In addition, the protective jacket is made of Kevlar (KEVLAR) fabric, it is preferable that the aluminum coating layer is formed on the outer surface.

In addition, the heat generating sheet is a power line formed with a Teflon coating layer is formed on both ends of the power supply portion, it is preferable that the female terminal connector is formed at the end of the power line.

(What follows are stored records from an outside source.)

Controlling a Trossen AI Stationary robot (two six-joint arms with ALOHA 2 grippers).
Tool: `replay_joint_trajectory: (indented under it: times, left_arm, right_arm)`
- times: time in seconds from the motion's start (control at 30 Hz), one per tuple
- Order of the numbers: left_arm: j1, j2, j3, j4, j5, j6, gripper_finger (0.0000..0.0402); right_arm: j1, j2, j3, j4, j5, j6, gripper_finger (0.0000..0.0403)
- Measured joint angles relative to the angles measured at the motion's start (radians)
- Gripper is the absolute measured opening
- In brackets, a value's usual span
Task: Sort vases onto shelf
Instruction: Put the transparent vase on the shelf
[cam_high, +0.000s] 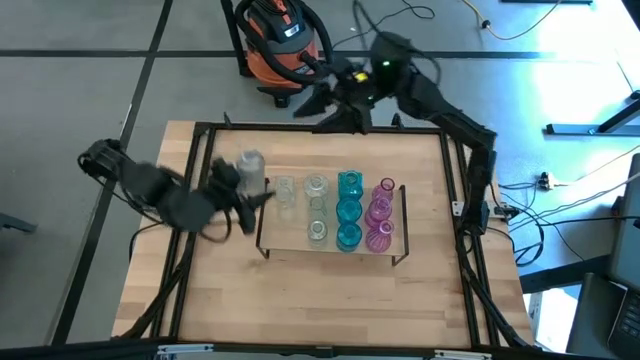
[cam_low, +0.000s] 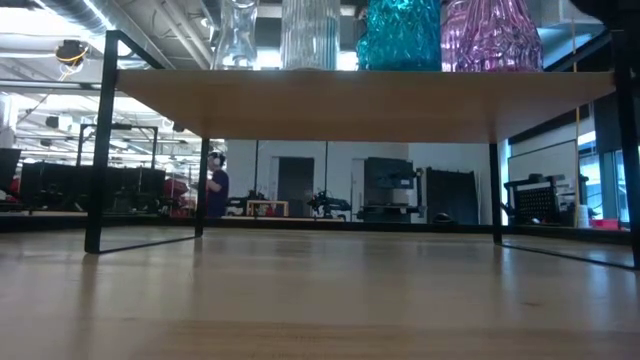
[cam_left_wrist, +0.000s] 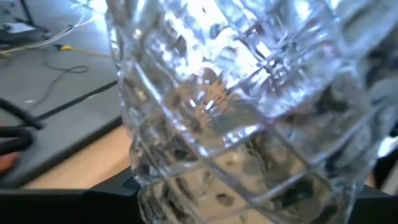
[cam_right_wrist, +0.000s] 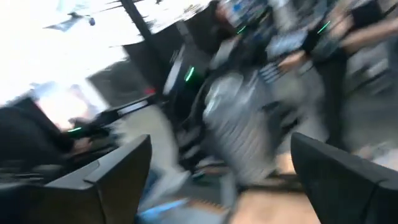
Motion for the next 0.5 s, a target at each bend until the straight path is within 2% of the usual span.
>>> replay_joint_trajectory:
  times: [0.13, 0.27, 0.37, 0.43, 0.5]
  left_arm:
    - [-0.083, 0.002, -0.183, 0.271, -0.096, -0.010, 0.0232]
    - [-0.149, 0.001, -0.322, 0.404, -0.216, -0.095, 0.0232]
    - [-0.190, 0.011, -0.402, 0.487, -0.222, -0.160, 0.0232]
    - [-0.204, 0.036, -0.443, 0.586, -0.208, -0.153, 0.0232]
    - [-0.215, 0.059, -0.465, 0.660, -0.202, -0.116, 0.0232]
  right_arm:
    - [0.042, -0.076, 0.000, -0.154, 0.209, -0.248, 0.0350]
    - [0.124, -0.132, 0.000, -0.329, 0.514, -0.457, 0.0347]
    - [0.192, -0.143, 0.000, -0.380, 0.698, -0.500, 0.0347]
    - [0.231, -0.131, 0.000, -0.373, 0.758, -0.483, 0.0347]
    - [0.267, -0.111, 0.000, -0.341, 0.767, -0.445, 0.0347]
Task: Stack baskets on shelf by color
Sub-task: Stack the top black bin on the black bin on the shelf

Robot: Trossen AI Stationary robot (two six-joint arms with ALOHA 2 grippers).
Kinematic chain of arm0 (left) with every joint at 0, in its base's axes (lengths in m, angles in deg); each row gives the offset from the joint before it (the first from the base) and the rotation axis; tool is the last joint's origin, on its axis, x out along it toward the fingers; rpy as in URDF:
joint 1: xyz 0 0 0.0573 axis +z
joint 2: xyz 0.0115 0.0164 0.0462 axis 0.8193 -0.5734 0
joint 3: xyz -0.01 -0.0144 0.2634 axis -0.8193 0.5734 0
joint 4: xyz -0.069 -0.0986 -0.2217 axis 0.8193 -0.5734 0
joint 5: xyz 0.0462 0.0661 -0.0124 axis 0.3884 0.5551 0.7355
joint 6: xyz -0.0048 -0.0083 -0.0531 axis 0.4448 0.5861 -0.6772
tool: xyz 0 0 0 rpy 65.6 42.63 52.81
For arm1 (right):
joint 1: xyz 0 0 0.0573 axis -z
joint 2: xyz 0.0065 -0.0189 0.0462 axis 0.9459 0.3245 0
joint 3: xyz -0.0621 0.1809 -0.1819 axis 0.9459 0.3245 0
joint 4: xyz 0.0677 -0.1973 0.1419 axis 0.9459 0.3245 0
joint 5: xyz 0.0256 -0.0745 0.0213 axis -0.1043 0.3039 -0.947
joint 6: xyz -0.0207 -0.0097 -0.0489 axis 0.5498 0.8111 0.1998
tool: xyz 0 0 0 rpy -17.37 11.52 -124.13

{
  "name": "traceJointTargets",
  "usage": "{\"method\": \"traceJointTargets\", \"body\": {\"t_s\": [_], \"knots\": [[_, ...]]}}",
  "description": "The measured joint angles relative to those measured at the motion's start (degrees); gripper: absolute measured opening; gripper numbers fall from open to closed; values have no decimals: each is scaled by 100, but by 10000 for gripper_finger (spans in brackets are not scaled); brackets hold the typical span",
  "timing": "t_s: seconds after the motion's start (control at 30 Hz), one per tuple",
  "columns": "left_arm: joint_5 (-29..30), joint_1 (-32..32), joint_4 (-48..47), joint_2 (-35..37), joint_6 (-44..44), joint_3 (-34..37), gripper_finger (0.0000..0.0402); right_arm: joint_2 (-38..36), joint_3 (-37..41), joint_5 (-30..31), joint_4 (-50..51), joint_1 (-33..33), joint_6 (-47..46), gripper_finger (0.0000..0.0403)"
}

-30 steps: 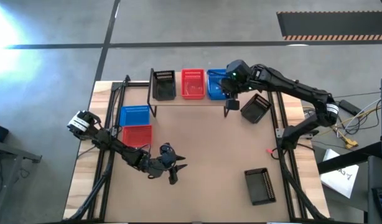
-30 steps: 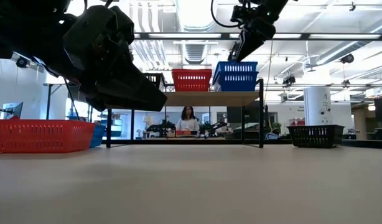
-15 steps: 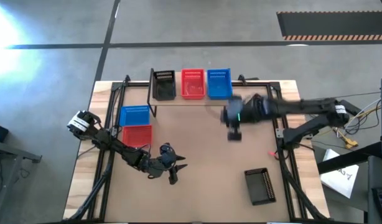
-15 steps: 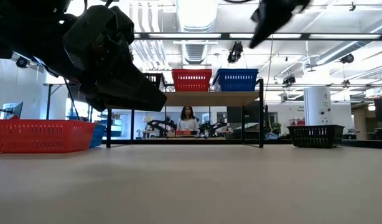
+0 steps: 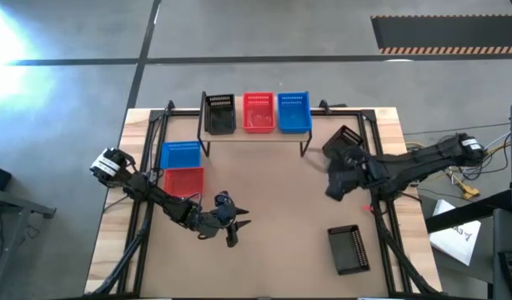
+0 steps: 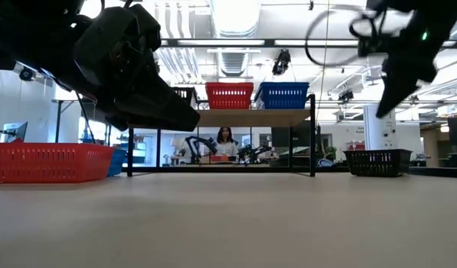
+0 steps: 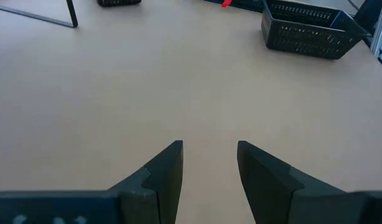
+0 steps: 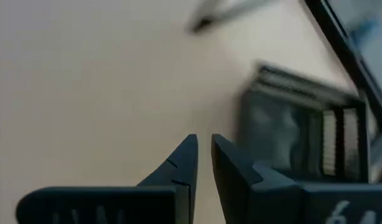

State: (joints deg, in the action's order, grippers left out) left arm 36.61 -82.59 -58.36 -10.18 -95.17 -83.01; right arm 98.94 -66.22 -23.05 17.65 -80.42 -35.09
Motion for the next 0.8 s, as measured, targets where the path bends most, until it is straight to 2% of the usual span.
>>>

In addition, the heat generating sheet preferably includes a heat-resistant PVC cap surrounding the outside of the terminal connector.

In addition, it is preferable to further include an aluminum coated fabric fiber protective sheet disposed between the heating sheet and the fluid transfer pipe to protect the heating sheet.

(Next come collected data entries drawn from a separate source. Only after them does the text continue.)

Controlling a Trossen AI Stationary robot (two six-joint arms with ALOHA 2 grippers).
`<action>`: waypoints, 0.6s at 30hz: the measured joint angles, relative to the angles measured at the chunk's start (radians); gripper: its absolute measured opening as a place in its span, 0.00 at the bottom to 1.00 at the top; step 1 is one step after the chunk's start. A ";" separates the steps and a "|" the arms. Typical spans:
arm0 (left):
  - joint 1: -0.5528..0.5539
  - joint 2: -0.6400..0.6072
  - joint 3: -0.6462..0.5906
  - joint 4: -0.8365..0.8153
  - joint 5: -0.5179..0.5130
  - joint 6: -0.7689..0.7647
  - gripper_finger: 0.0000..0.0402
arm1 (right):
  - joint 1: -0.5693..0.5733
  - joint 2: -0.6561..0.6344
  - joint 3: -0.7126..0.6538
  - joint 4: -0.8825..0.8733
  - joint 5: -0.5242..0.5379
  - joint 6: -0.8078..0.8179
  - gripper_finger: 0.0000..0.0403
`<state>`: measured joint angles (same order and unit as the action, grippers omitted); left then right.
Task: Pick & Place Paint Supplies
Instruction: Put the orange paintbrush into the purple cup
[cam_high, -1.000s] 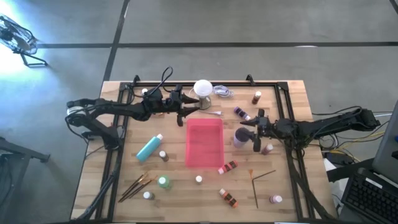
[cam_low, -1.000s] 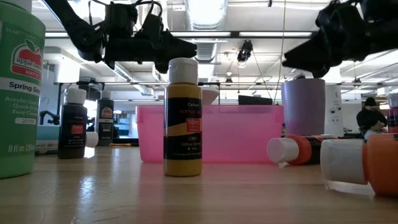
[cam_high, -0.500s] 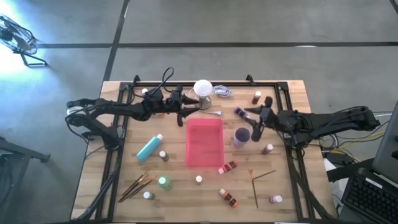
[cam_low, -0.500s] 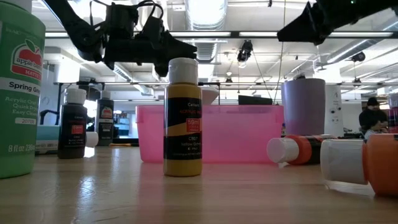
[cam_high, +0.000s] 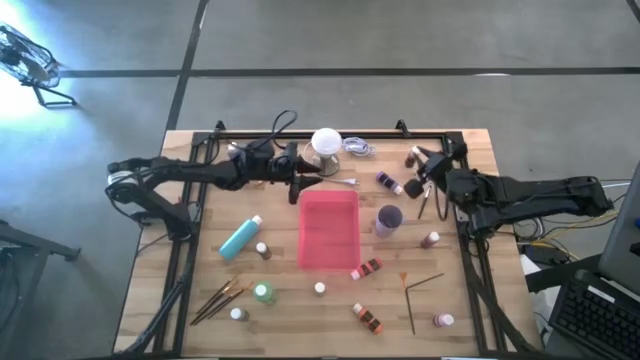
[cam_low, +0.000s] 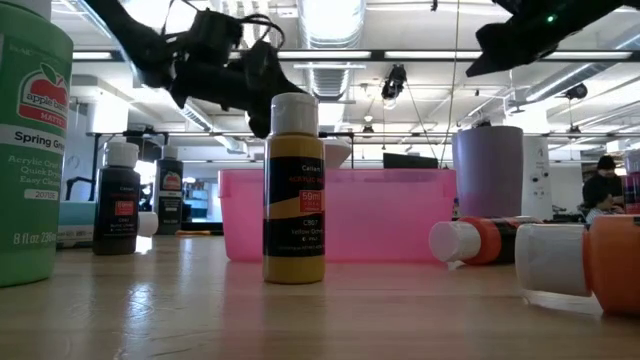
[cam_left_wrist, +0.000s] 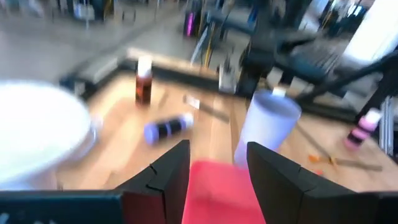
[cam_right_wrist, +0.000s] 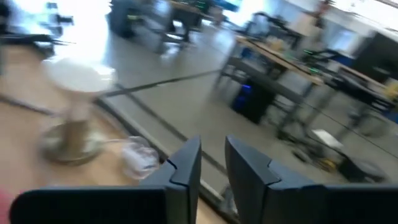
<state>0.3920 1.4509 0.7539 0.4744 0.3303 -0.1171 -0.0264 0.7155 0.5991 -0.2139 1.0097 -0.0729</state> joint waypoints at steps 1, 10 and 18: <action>-0.002 0.000 0.025 -0.076 -0.013 0.007 0.41 | -0.022 0.000 0.000 0.006 0.014 0.000 0.15; -0.016 0.000 0.261 -0.723 -0.238 0.078 0.41 | -0.221 0.004 0.040 0.063 0.010 -0.011 0.06; -0.018 0.000 0.446 -1.080 -0.329 0.079 0.41 | -0.298 0.006 0.044 0.098 0.006 -0.062 0.03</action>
<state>0.3740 1.4509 1.2003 -0.6056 0.0011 -0.0383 -0.3248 0.7217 0.6433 -0.1156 1.0154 -0.1353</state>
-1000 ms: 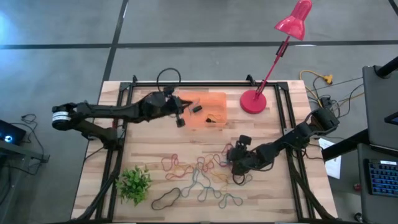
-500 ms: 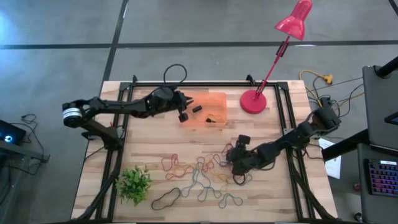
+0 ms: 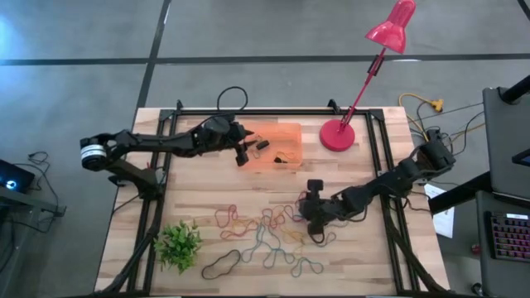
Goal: Pick and place rubber bands into bin
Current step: Put the red rubber band into the orange bin
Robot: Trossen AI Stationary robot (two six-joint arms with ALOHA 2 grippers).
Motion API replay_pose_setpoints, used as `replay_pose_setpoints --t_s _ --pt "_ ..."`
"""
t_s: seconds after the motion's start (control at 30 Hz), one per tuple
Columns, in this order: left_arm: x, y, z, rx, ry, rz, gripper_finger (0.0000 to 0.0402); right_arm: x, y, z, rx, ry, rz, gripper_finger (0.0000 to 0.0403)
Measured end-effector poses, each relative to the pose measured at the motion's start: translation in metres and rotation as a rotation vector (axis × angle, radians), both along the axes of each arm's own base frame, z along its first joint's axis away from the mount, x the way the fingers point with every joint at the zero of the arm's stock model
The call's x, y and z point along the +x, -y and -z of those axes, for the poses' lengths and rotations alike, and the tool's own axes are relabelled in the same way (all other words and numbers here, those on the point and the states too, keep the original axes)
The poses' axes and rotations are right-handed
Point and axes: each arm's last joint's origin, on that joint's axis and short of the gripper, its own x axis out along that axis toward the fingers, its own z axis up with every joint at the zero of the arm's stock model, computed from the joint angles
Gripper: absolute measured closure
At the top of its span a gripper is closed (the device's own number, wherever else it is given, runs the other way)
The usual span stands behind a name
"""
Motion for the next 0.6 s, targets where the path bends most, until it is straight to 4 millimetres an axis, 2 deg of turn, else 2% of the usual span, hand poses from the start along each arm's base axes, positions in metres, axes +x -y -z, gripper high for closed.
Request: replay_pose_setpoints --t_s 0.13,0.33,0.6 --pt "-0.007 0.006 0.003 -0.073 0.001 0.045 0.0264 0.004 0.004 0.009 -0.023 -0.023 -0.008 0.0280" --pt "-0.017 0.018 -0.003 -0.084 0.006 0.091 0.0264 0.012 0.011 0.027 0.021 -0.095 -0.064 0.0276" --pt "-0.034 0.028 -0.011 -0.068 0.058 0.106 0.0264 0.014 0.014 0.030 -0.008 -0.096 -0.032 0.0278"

In addition, the heat generating sheet is preferably formed of a heat-resistant double-sided adhesive member for fixing at least one of the protective sheet and the heat insulating material on at least one side.

According to the present invention, it is possible to simply install on the outside of the fluid transfer pipe, providing a high heat generation while providing low heat consumption, and also provides a fluid transfer pipe heating device that is easy to install and maintain.

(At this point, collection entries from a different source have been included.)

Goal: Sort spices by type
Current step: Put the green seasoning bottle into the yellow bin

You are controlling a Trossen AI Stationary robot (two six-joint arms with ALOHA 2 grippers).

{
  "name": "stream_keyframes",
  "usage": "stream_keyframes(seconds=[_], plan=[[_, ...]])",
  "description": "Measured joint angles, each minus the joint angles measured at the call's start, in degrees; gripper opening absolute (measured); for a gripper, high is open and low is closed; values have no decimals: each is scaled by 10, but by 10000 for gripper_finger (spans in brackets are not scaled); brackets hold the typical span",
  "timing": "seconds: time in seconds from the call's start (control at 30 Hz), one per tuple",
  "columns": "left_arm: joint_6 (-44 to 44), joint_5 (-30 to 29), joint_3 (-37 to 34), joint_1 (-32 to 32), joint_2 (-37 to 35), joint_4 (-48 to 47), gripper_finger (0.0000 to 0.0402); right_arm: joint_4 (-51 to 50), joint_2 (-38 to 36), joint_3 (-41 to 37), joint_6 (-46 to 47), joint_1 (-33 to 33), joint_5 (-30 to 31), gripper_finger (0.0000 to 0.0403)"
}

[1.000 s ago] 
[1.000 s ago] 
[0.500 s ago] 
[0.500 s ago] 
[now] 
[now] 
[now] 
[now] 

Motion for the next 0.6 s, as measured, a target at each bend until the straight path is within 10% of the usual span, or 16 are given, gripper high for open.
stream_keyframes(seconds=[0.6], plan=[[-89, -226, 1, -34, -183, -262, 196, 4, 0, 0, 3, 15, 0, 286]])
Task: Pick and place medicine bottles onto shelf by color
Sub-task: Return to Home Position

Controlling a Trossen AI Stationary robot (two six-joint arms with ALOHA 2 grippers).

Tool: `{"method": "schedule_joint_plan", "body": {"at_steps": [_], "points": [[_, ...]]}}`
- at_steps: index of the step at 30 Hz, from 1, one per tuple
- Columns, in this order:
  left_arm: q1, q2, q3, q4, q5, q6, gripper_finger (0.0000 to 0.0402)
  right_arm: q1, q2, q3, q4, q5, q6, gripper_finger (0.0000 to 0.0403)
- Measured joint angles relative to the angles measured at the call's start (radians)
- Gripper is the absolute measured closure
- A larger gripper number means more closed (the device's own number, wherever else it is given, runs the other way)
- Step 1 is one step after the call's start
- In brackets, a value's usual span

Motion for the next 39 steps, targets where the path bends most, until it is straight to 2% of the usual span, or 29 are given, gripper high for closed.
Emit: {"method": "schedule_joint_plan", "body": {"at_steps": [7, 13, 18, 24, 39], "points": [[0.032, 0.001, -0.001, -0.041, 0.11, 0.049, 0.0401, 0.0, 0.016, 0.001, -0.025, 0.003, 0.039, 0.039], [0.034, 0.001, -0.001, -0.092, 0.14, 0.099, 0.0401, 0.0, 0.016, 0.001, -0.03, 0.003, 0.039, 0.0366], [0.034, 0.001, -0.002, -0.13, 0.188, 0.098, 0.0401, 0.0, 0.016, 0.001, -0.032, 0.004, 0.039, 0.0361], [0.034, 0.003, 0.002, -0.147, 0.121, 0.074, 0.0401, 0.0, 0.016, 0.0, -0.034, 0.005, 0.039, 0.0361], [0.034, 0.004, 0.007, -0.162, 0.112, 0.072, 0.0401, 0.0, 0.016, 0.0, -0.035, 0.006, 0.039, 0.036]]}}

In addition, by providing two or more "C" shaped cross-section insulation to surround the heating sheet, by arranging the cut portions of the insulation to cross each other to improve the insulation and insulation performance, as well as foreign matter such as water from the outside through the incision of the insulation By preventing the inflow, and by forming a heat insulating material made of a flame-retardant foam polyethylene material is provided a fluid transfer pipe heating device that is easy to install the heat insulating material while preventing the heat insulating material is damaged even at high temperatures.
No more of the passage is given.